Quote each line of the material verbatim, without the pictures.

------ Recorded data

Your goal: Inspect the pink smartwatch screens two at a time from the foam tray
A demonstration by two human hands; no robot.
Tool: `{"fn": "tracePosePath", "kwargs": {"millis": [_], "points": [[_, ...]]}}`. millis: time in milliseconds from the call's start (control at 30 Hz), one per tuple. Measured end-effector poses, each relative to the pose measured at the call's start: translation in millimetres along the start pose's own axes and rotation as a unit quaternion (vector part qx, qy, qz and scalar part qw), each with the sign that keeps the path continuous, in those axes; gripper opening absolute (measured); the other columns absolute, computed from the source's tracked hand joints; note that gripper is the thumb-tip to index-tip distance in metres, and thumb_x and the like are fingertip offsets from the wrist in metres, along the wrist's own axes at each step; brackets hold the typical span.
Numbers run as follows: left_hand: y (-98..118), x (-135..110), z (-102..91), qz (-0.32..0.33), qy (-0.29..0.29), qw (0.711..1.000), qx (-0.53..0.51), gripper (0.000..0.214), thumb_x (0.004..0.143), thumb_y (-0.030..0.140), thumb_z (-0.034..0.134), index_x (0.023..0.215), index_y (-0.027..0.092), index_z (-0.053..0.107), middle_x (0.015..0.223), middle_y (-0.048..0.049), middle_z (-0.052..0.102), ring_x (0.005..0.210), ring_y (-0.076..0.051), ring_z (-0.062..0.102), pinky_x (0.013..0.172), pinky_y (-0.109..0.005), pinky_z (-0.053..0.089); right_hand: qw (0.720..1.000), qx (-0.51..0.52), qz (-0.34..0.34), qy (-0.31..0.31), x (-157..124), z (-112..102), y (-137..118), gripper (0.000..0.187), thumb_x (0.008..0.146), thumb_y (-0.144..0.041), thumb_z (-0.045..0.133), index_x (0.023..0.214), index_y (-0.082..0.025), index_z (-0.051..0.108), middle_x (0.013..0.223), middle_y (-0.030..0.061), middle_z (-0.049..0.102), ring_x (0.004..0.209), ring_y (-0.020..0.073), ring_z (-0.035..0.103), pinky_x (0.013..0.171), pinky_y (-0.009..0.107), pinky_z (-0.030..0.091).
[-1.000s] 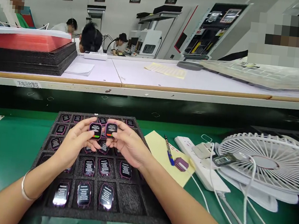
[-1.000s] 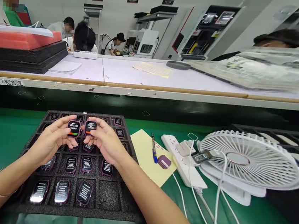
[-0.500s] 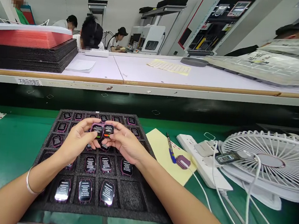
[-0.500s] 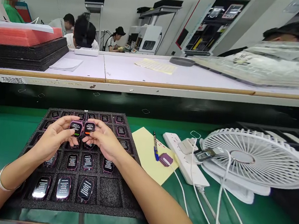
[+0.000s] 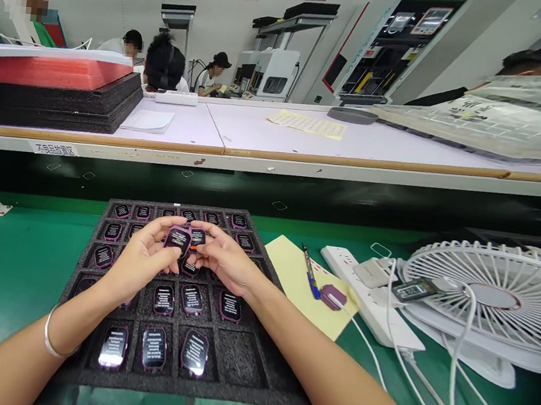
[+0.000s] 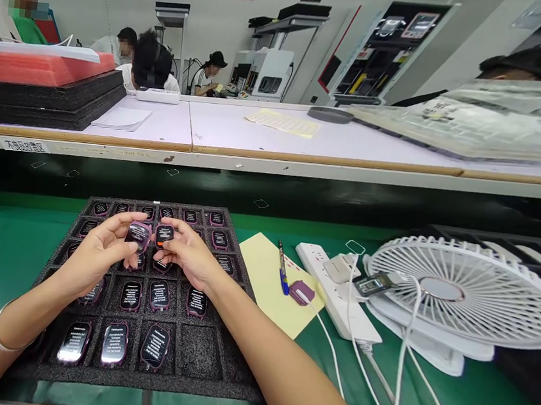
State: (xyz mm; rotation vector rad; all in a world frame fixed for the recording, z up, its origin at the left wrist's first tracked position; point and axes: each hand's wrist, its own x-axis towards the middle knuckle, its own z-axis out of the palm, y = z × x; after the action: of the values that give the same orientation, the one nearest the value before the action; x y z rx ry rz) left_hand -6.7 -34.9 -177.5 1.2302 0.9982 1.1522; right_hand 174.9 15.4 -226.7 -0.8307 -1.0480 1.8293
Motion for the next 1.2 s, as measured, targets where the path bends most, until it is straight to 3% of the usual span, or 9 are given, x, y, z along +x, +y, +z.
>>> {"fn": "tracePosePath", "kwargs": {"millis": [233, 533, 900, 1133, 1200], "points": [[2.9, -4.0, 6.1, 0.016, -0.049, 0.998, -0.019, 0.054, 0.071, 0.011, 0.073, 0.122, 0.019, 0.060, 0.112, -0.0087, 0.071, 0.087, -0.016, 0.067, 0.072, -0.025, 0.053, 1.000, -0.013, -0.006, -0.013, -1.6, 0.7, 0.5, 0.056, 0.070, -0.011, 0.070, 0.123, -0.021, 0.057, 0.079, -0.0024, 0.071, 0.061, 0.0124, 0.066, 0.060, 0.025, 0.050], [1.6, -3.9, 2.5, 0.010, -0.018, 1.000, 0.009, 0.039, 0.079, 0.021, 0.069, 0.117, 0.019, 0.065, 0.090, -0.0022, 0.068, 0.057, -0.010, 0.062, 0.055, -0.024, 0.050, 0.999, -0.016, -0.013, -0.027, -1.5, 1.5, 2.9, 0.050, 0.071, -0.014, 0.071, 0.119, -0.021, 0.060, 0.080, -0.0016, 0.070, 0.060, 0.0125, 0.064, 0.061, 0.027, 0.049], [0.8, -2.5, 2.1, 0.006, -0.010, 1.000, 0.007, 0.035, 0.078, 0.025, 0.073, 0.112, 0.018, 0.066, 0.094, -0.0038, 0.070, 0.054, -0.009, 0.061, 0.053, -0.023, 0.048, 0.999, -0.018, -0.017, -0.029, -0.4, -1.6, 3.2, 0.047, 0.073, -0.014, 0.071, 0.118, -0.021, 0.060, 0.075, -0.0030, 0.069, 0.059, 0.0128, 0.064, 0.059, 0.026, 0.048], [12.0, -14.4, 5.1, 0.014, -0.077, 0.995, -0.057, 0.051, 0.071, 0.015, 0.079, 0.120, 0.022, 0.064, 0.095, -0.0036, 0.068, 0.078, -0.015, 0.064, 0.062, -0.023, 0.050, 0.999, -0.023, -0.020, -0.028, 0.5, -1.0, 4.2, 0.048, 0.070, -0.016, 0.074, 0.116, -0.021, 0.061, 0.077, -0.0017, 0.070, 0.060, 0.0134, 0.063, 0.059, 0.026, 0.046], [14.9, -17.3, 6.1, 0.011, -0.083, 0.994, -0.065, 0.047, 0.073, 0.017, 0.078, 0.119, 0.022, 0.065, 0.092, -0.0035, 0.067, 0.072, -0.013, 0.062, 0.060, -0.023, 0.049, 0.999, -0.021, -0.023, -0.030, 0.3, -1.0, 4.4, 0.046, 0.071, -0.017, 0.075, 0.116, -0.021, 0.061, 0.076, -0.0015, 0.070, 0.061, 0.0139, 0.062, 0.059, 0.027, 0.046]]}}
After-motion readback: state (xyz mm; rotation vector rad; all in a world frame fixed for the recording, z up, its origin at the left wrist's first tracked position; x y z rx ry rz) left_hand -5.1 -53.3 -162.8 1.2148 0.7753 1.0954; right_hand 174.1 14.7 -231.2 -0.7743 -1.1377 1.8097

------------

• Answer for the task
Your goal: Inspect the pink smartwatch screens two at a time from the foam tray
A demonstration by two human hands; no robot.
Tool: `{"fn": "tracePosePath", "kwargs": {"millis": [_], "points": [[_, ...]]}}`. millis: time in milliseconds from the call's start (control at 30 Hz), one per tuple. Measured end-effector poses, each relative to the pose measured at the call's start: translation in millimetres along the start pose's own axes and rotation as a unit quaternion (vector part qx, qy, qz and scalar part qw), each with the sign that keeps the path continuous, in those axes; gripper opening absolute (measured); the other columns absolute, computed from the source's tracked hand joints; note that gripper is the thumb-tip to index-tip distance in metres, and thumb_x and the like are fingertip offsets from the wrist in metres, along the wrist's own axes at each step; brackets hold the typical span.
Numbers run as follows: left_hand: y (-98..118), x (-135..110), z (-102..91), qz (-0.32..0.33), qy (-0.29..0.29), qw (0.711..1.000), qx (-0.53..0.51), gripper (0.000..0.214), thumb_x (0.004..0.143), thumb_y (-0.030..0.140), thumb_z (-0.034..0.134), index_x (0.023..0.215), index_y (-0.027..0.092), index_z (-0.053..0.107), middle_x (0.015..0.223), middle_y (-0.048..0.049), middle_z (-0.052..0.102), ring_x (0.005..0.210), ring_y (-0.076..0.051), ring_z (-0.062..0.102), pinky_x (0.013..0.172), pinky_y (-0.109..0.005), pinky_z (-0.053..0.089); right_hand: qw (0.720..1.000), qx (-0.51..0.52), qz (-0.34..0.34), qy (-0.31..0.31), x (-157..124), z (-112..102), y (-137..118), gripper (0.000..0.187), thumb_x (0.008..0.146), thumb_y (-0.144..0.041), thumb_z (-0.045..0.133), index_x (0.023..0.214), index_y (-0.082..0.025), index_z (-0.051..0.108), middle_x (0.013..0.223), middle_y (-0.030..0.061), middle_z (-0.049..0.102), ring_x (0.004..0.209), ring_y (-0.020..0.073), ring_z (-0.035..0.103), pinky_x (0.013..0.171), pinky_y (-0.009..0.107), pinky_z (-0.030..0.091).
[-1.000s] 
[-1.000s] 
[-0.500s] 
[-0.500s] 
[+0.000s] 
[+0.000s] 
State: (xyz mm; rotation vector rad; all in a world frame fixed for the recording, z up, its origin at the left wrist's first tracked position; point and axes: each hand's wrist, its own x-axis towards the middle knuckle, its own z-axis out of the palm, y = z × x; after the action: of the values that give the same orientation, the one nearest the value before the action; x y z rx ry rz) left_hand -6.7 -34.9 -177.5 1.2302 0.9982 1.1522; right_hand 174.9 15.4 -226.7 -0.8307 -1.0480 1.8293
Motion for the next 1.2 s, as measured, targets where the path bends most, until it is straight to 3% of the usual span, or 9 are given, x, y, z along +x, +y, +z.
>>> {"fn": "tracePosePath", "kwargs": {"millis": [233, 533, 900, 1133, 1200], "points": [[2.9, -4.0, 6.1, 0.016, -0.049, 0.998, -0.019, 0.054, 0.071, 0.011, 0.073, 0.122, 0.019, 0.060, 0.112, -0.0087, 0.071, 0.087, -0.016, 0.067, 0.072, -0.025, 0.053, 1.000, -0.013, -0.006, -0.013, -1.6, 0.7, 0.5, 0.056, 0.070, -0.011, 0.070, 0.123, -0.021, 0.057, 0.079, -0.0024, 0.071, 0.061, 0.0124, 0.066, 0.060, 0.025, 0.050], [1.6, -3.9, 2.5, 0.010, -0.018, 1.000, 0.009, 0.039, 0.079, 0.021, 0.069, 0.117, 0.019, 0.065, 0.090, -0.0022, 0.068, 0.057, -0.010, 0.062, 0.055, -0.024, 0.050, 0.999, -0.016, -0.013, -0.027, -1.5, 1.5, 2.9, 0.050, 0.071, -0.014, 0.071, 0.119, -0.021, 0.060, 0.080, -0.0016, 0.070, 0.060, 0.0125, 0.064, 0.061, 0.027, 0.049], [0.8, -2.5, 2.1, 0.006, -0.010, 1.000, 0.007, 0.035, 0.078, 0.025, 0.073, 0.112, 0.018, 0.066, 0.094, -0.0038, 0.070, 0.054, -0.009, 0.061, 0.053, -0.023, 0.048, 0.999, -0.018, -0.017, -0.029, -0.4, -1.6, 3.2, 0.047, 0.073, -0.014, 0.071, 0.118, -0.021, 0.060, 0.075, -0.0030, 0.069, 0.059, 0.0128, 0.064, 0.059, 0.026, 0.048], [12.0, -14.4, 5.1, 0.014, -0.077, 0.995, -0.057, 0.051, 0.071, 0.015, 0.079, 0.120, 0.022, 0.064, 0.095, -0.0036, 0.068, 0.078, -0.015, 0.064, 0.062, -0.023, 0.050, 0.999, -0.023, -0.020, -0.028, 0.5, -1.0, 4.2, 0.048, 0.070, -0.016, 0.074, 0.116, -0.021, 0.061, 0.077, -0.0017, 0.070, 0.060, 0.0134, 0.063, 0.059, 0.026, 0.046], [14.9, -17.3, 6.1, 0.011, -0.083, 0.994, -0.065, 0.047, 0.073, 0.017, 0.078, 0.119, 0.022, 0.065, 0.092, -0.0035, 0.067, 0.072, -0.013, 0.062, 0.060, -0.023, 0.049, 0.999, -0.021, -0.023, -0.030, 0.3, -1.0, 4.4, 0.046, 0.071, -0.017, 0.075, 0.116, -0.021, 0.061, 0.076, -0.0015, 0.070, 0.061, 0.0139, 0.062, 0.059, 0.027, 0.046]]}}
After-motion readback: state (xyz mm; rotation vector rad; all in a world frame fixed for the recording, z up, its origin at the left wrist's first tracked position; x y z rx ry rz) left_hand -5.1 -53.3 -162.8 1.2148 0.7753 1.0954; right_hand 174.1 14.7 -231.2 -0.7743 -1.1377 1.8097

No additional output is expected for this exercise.